In [1]:
# ========================
# Load CSV and preprocess
# ========================
import pandas as pd
import numpy as np

# Load CSV
data = pd.read_csv("finaldataset.csv")

# Ensure proper types
data["timestamp"] = pd.to_datetime(
    data["timestamp"],      
    format="%d-%m-%Y %H:%M:%S",  
    errors="coerce"
)
data["overview"] = data["overview"].astype(str)
data["genres"] = data["genres"].astype(str)
data["keywords"] = data["keywords"].astype(str)
data["title"] = data["title"].astype(str)

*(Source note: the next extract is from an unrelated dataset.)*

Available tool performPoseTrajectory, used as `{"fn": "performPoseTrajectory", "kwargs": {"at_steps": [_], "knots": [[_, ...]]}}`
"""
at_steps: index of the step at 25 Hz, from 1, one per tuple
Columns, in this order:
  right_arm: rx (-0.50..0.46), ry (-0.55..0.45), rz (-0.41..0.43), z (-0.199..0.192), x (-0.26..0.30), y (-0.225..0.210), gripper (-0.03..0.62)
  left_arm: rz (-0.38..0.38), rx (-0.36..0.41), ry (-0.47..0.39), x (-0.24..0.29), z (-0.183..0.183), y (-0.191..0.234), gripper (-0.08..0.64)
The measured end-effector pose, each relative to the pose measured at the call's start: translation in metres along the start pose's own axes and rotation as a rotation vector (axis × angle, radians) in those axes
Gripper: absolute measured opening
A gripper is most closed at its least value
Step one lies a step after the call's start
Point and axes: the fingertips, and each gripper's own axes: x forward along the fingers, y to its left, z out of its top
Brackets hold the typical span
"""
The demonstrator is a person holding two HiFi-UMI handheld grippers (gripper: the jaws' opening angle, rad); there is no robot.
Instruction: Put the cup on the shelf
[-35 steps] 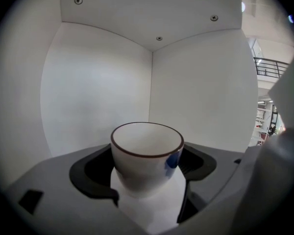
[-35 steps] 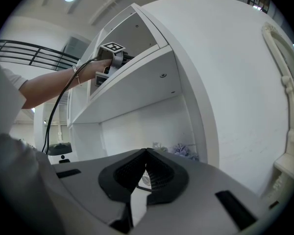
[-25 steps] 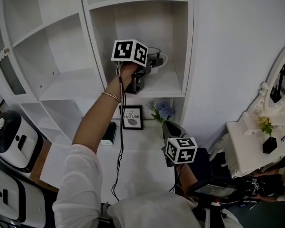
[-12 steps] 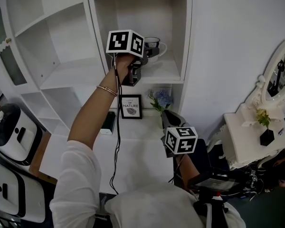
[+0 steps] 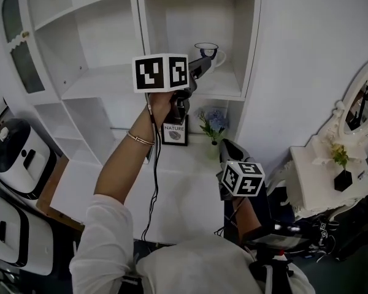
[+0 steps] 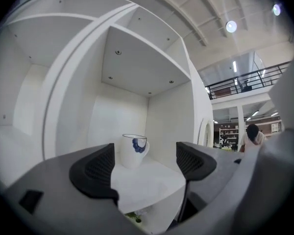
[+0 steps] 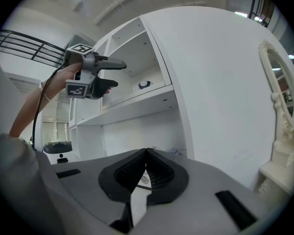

print("Data loaded:", data.shape)


Data loaded: (507418, 12)


In [2]:
# Train/test split per user
train_data = []
test_data = []

for user in data["userId"].unique():
    user_df = data[data["userId"] == user].sort_values("timestamp")
    if len(user_df) <= 3:
        continue
    train_data.append(user_df.iloc[:-3])
    test_data.append(user_df.iloc[-3:])

train_data = pd.concat(train_data)
test_data = pd.concat(test_data)

print("Train data:", train_data.shape)
print("Test data:", test_data.shape)

Train data: (492295, 12)
Test data: (15120, 12)


In [3]:
# ========================
# Extract aspects from overview, keywords, genres
# ========================
import re

def extract_aspects(row):
    # Combine textual features
    text = row["overview"] + " " + row["keywords"] + " " + row["genres"]
    # Extract meaningful word pairs
    return " ".join(set(re.findall(r"\b\w+\s\w+\b", text.lower())))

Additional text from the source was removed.